Я сделал пару глотков, передал бутылку и вставил свое веское слово. Мне хотелось, что бы оно было подобно кинжалу, разящему и громогласному, проникающему в самое сердце, доносящееся до моих друзей из самых потаенных глубин моего рассудка. Но как всегда, никто ничего не слышал. Никто. Ничего. Не слышал.
-Нет, ну а что, у всех же есть дома в заначке тысяч десять хотя бы, ну или занять можно у кого-то, давайте выскребем все из своих загашников, и завтра купим билеты, почему собственно нет? Ведь если подумать, нас тут мало что держит.

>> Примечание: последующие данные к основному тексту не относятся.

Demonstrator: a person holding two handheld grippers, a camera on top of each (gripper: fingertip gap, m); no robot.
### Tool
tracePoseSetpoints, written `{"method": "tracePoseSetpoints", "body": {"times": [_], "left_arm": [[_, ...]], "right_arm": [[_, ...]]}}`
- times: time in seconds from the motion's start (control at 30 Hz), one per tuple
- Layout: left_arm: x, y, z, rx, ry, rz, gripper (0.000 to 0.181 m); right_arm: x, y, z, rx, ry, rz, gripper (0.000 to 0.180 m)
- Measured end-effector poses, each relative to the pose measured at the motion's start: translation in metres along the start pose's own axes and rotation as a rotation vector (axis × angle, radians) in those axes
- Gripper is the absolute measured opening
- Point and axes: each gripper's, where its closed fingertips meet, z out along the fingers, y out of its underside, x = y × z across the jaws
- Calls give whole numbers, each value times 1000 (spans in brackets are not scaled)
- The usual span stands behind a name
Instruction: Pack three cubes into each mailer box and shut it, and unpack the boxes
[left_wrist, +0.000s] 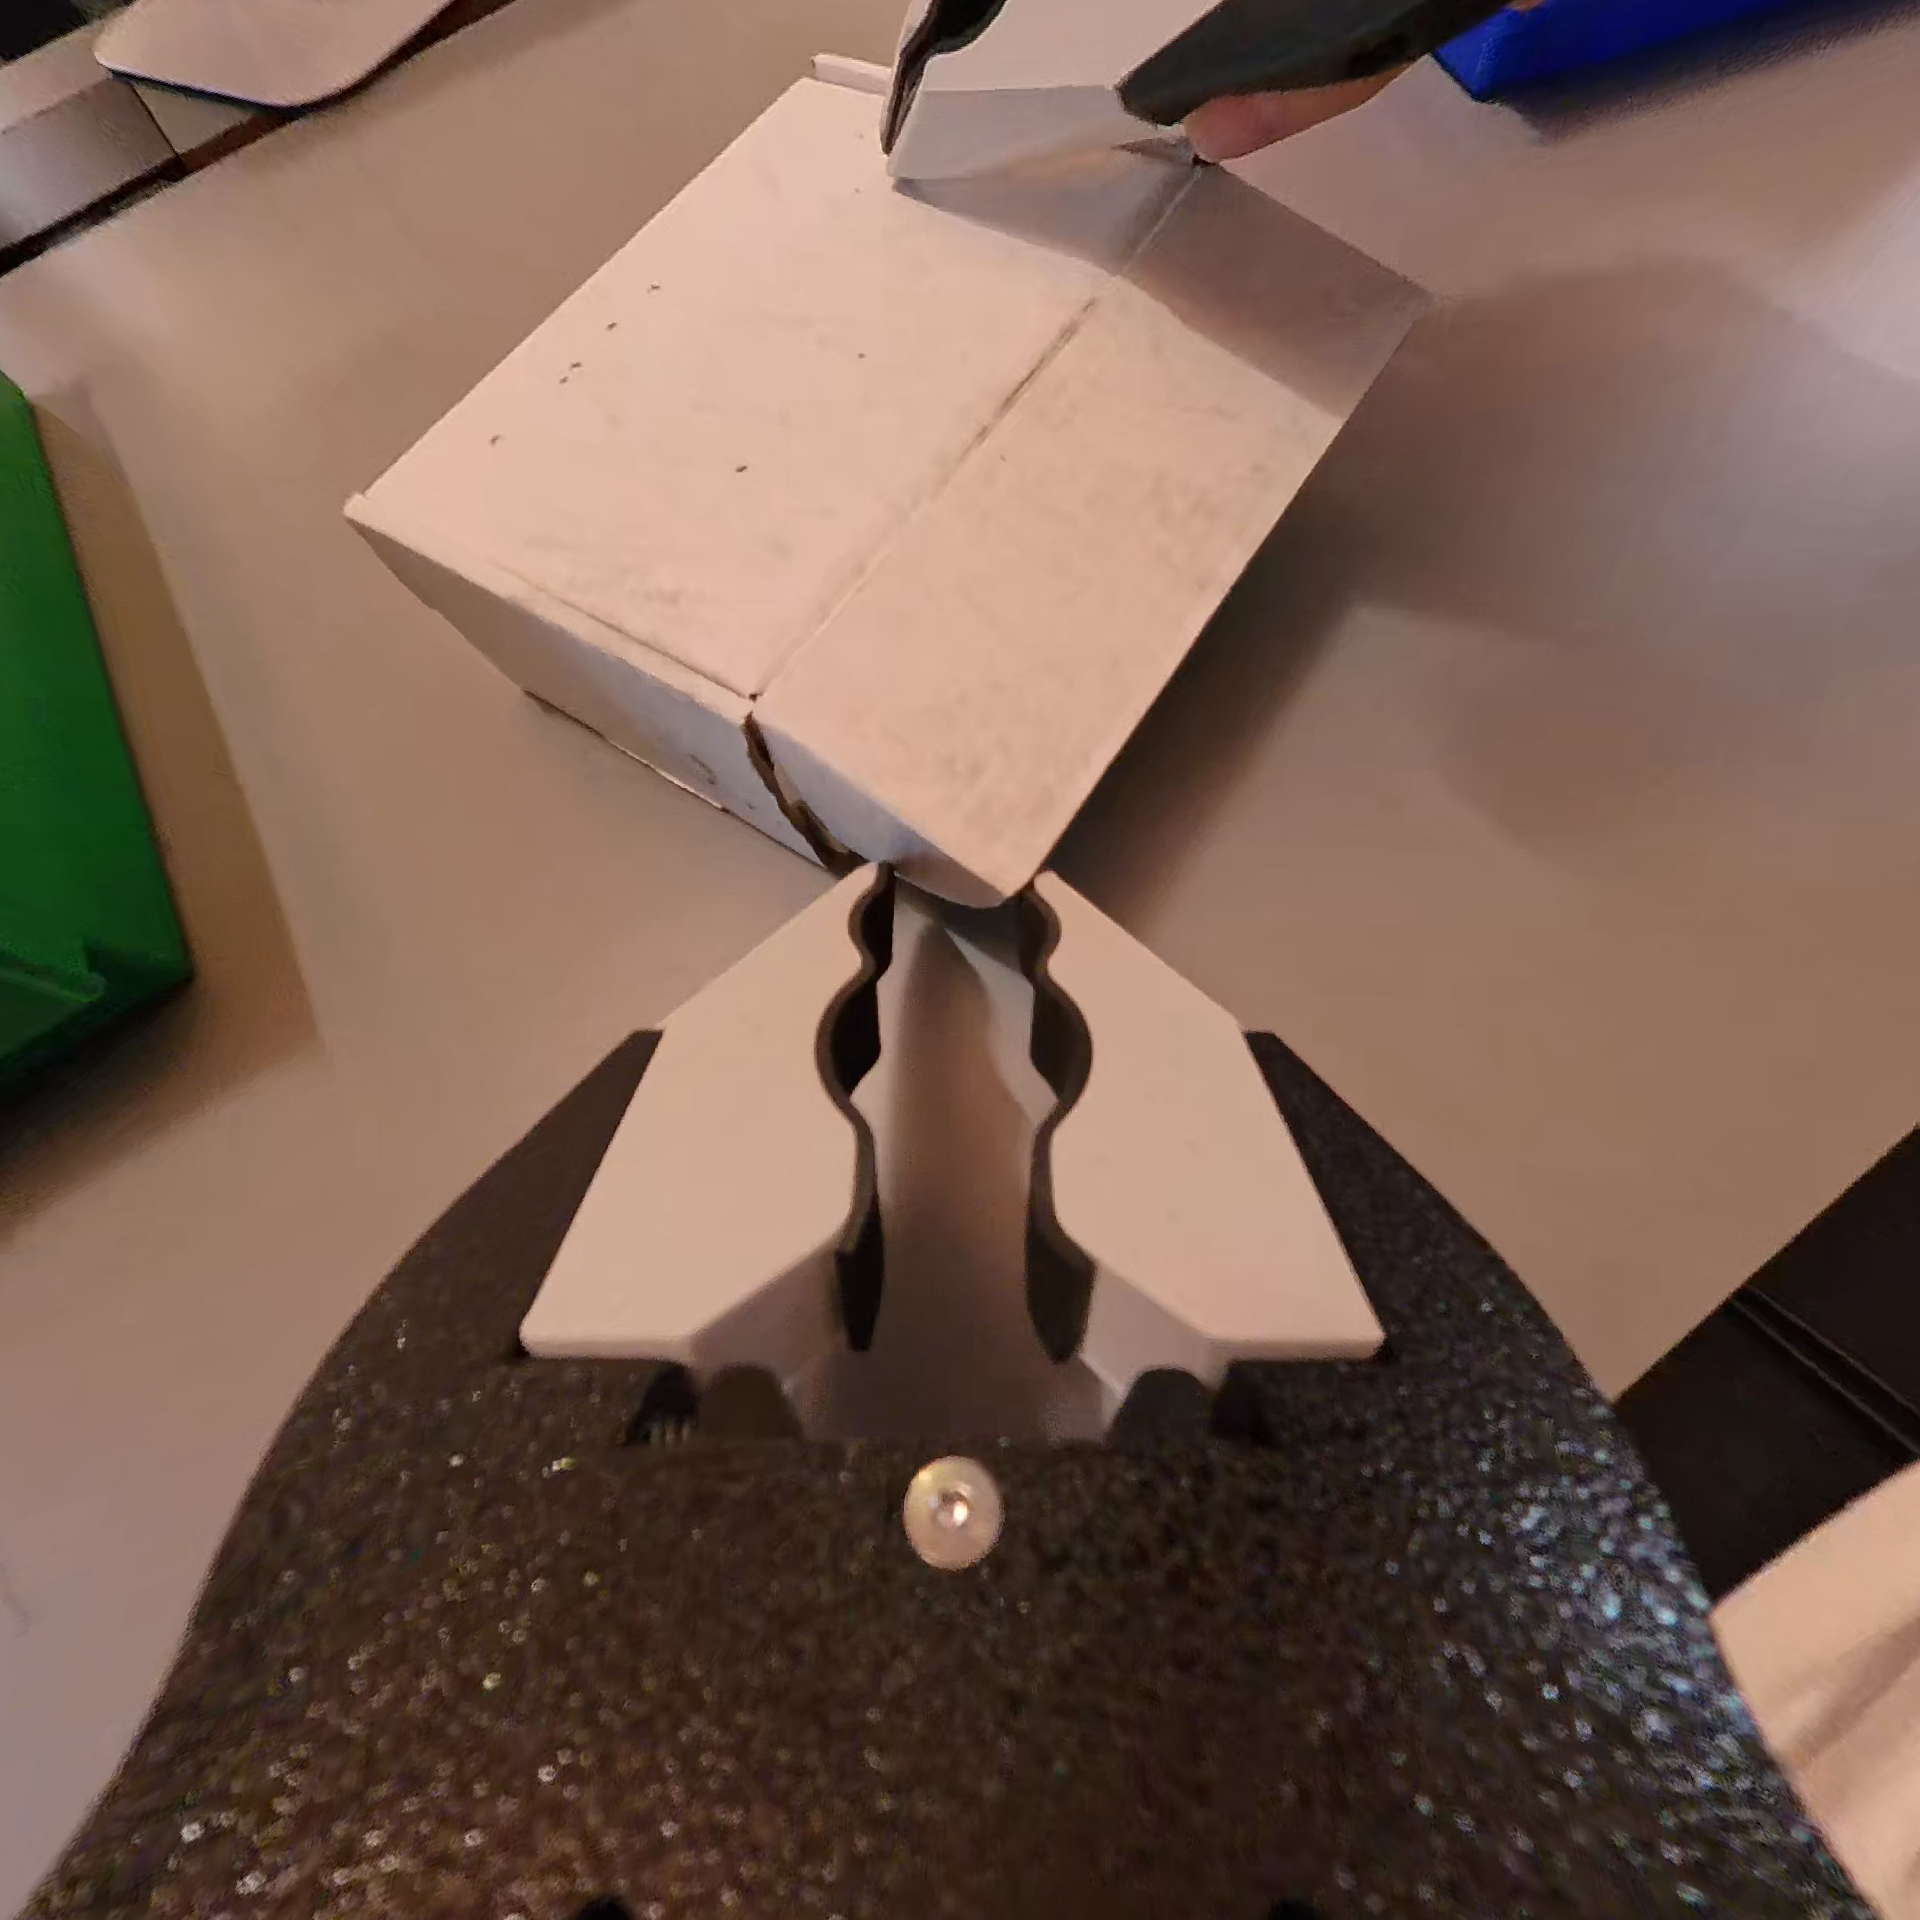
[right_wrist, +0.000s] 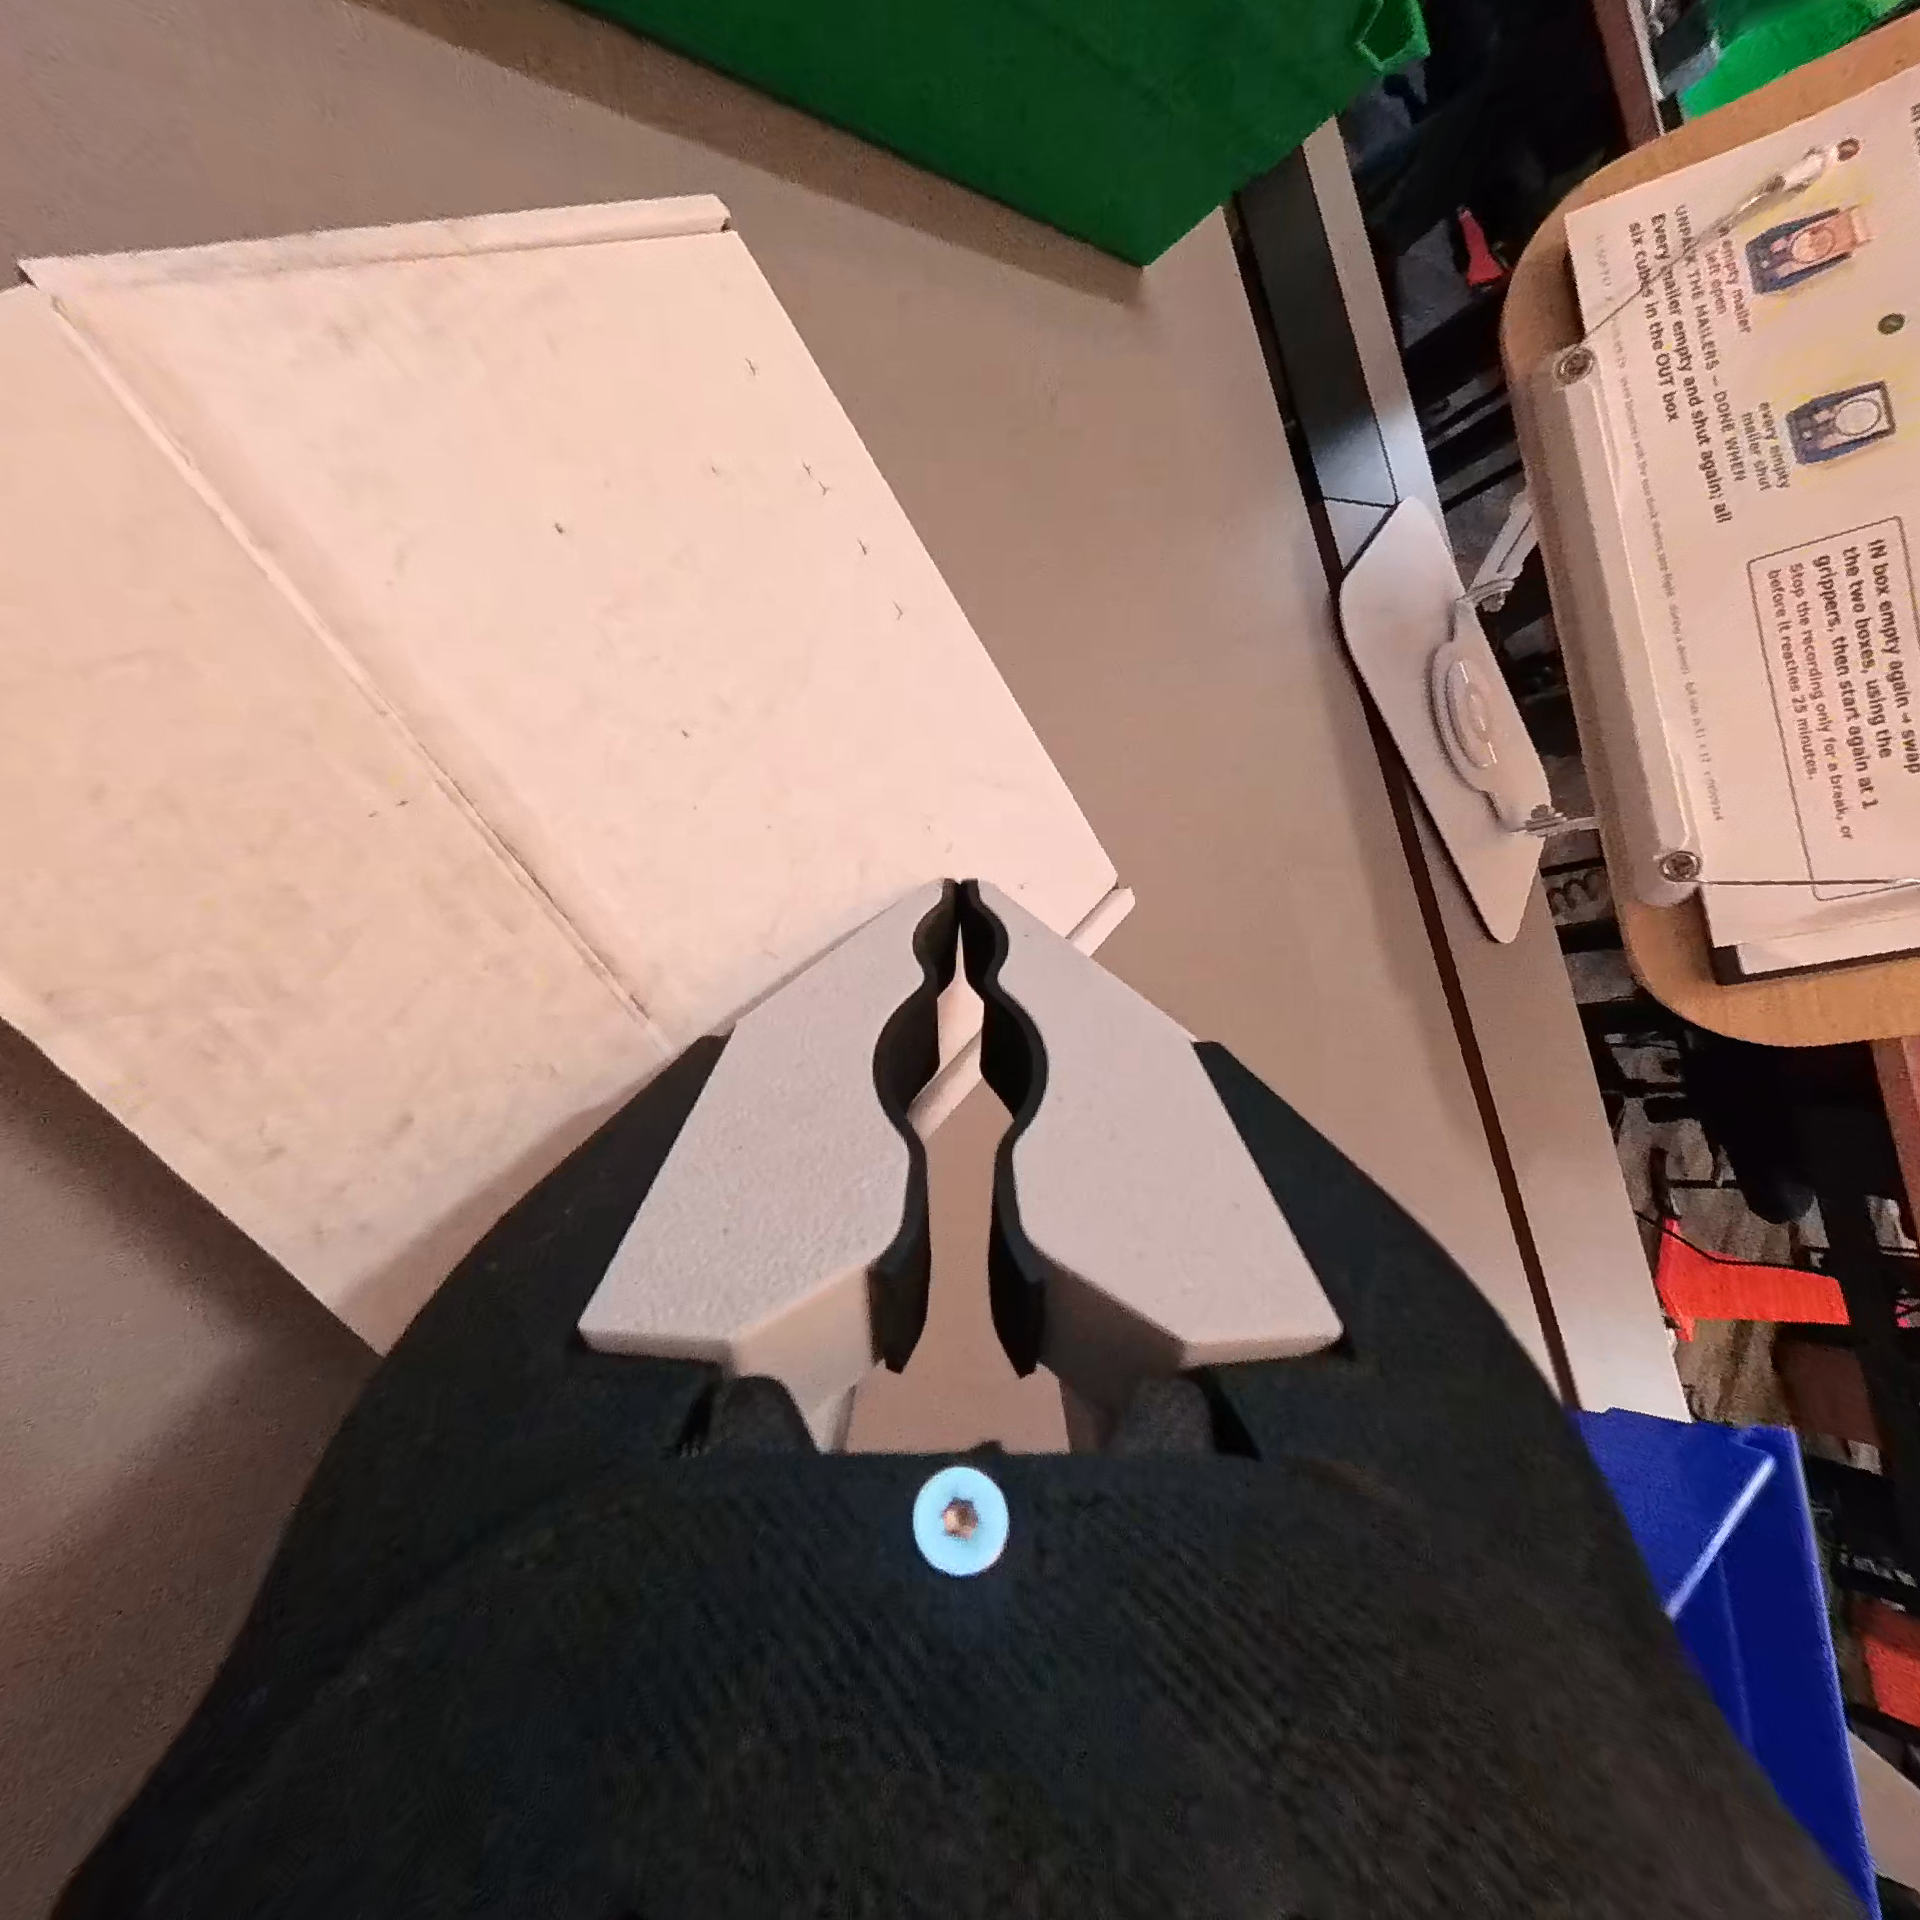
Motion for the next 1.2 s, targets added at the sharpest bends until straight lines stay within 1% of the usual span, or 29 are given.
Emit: {"method": "tracePoseSetpoints", "body": {"times": [0.13, 0.27, 0.33, 0.43, 0.47, 0.5, 0.57, 0.8, 0.9, 0.97, 1.03, 1.1, 1.17, 1.2], "left_arm": [[4, -1, -1, 14, 111, -11, 33], [2, -8, -4, 68, 204, -7, 45], [1, -13, -8, 103, 257, -29, 47], [1, -19, -14, 149, 341, -117, 48], [-3, -21, -15, 164, 332, -147, 42], [-9, -23, -13, 176, 298, -177, 29], [-12, -23, -11, 176, 280, -200, 27], [-16, -22, -11, 154, 219, -171, 34], [-20, -21, -12, 142, 204, -167, 41], [-24, -21, -15, 145, 197, -169, 45], [-31, -18, -18, 151, 171, -167, 45], [-42, -10, -17, 125, 129, -171, 49], [-46, -4, -16, 111, 134, -184, 54], [-46, -5, -16, 122, 149, -197, 55]], "right_arm": [[0, 0, 0, 6, 7, 3, 0], [0, 0, 0, 13, 13, -4, 0], [0, 0, 0, 15, 18, -2, 0], [0, 0, 0, 24, 19, 8, 0], [0, 0, 0, 28, 18, 11, 0], [0, 0, 0, 31, 15, 13, 0], [0, 0, 0, 36, 8, 16, 0], [1, -1, -1, 35, 1, 66, 0], [-1, -1, -7, 61, -63, 109, 0], [7, -4, -24, 104, -74, 175, 30], [15, -10, -49, 181, -105, 287, 29], [11, -11, -71, 244, -195, 444, 29], [2, 0, -81, 252, -257, 588, 36], [-3, 7, -82, 246, -276, 635, 45]]}}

Город протух, неужели вы не чуете.
-Это ты только сейчас такой смелый, напившись изрядно. Вот на утро протрезвеешь, и я посмотрю, как ты запоешь.
Леша нервно пинал ногой замерзшие комья снега.
Вечно он влезает со своим цинизмом, заставляет мыслить "реалистично и здраво", как он сам выражается, хотя, по-моему, это просто узко. Что нам претит? Сложно сесть в самолет с билетом в один конец? Нет. Хуже точно не будет. Может она где-то там, спряталась в ежевичных кустах, а в руках у нее можжевеловая настойка и надето короткое, красное, броское платье. Мы же сидим, мерзнем, около этой пресловутой елки, пытаясь выдавить из себя праздничное настроение, но все эти попытки тщетны, раз за разом разбиваются о быт, о людей, с вытянутыми лебедиными шеями, плюющих кожурой от семечек на тротуар. Каждый год в ожидании теплого мая. Летние месяцы дают каждый раз новую надежду, что все изменится, но меняются лишь джинсы на шорты. Все же осталась вера, что когда-нибудь Птица запоет свою песню еще лучше. Но приходит лишь зной и облепившие тебя мухи, сосущие из тебя соки своими маленькими хоботками. Приходишь на работу, и от тебя отгрызают по куску мяса, день изо дня. Вяленого или с кровью. Различны лишь сорта прожарки. Ты думаешь - когда твоя плоть кончиться, но с каждой ночью она нарастает заново, что бы это племя людоедов насыщалось тобой без конца. Ты сам - часть этого племени.
В глазах становится мутно от обилия выпитого, я валюсь прямо в сугроб. Находит пелена, туман ползет по моим ногам, доходя до шеи, обволакивая меня целиком. Последнее, что я вижу, вырубаясь на этой холодной, голодающей улицы, это ее лицо и рука, зовущая меня куда-то. Умер я или превратился в снег, тающий на твоих теплых ладонях?